◆ WHAT IS NEEDED
Omit all pictures, then repeat the listing exactly.

◆ PROVIDED MATERIAL
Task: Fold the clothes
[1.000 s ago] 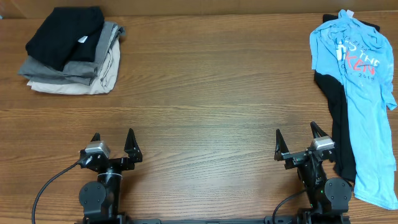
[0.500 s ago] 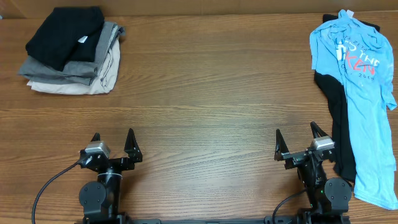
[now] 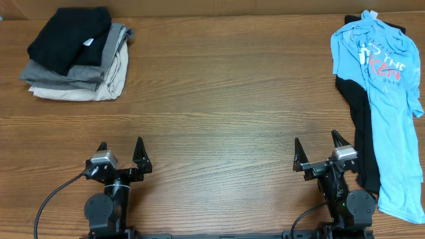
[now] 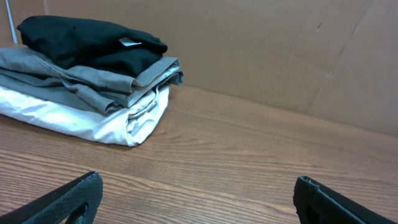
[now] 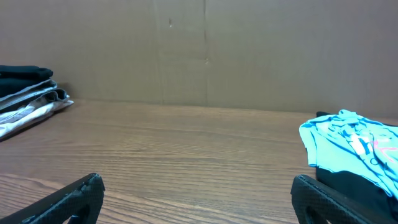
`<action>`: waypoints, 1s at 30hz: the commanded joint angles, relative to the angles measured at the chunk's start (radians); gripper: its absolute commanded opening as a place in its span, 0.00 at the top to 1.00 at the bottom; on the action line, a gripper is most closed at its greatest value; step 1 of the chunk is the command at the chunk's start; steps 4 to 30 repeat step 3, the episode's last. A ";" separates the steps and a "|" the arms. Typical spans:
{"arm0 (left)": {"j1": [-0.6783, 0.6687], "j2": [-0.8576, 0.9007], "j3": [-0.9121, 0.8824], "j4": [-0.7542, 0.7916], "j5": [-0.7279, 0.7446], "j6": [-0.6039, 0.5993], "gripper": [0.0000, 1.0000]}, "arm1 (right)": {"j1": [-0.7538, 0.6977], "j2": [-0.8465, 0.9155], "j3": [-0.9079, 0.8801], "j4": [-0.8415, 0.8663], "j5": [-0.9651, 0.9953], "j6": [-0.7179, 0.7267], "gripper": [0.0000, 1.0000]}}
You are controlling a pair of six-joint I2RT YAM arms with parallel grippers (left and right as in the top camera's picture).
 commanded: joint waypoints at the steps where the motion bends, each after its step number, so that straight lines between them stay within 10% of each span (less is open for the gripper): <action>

◆ SOLUTION FOR THIS TASK
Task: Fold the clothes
[1.000 s ago] 
[0.500 s ago] 
[now] 
[now] 
[now] 
`<action>`: waypoints, 1s at 30hz: the commanded joint angles, relative to the angles measured at the chunk's start (radians); gripper: its absolute commanded opening as a place in its span, 0.00 at the top to 1.00 at the bottom; on the action line, a gripper is most closed at its greatest value; step 1 of the chunk is the command at the chunk's start; steps 4 to 30 repeat step 3, the episode's last. A ";" separates the steps and a "|" the arms. Typical spans:
{"arm0 (left)": {"j1": [-0.6783, 0.6687], "j2": [-0.8576, 0.9007], "j3": [-0.9121, 0.8824], "j4": [-0.7542, 0.7916], "j5": [-0.7279, 0.7446], "j6": [-0.6039, 0.5993], "gripper": [0.0000, 1.0000]}, "arm1 (right)": {"j1": [-0.7538, 0.6977], "j2": [-0.8465, 0.9155], "j3": [-0.9079, 0.8801], "j4": [-0.8415, 0.8663], "j5": [-0.9651, 0.9953], "j6": [-0.7179, 0.7267], "gripper": [0.0000, 1.0000]}}
You are controlling a pair of six-joint I2RT YAM arms with parallel grippers (left and right as in the top camera's picture).
 commanded: joint waypoints at the steps where the motion bends, each after its step number, so that straight lines between them stay within 10% of each span (less is open for the gripper): <action>

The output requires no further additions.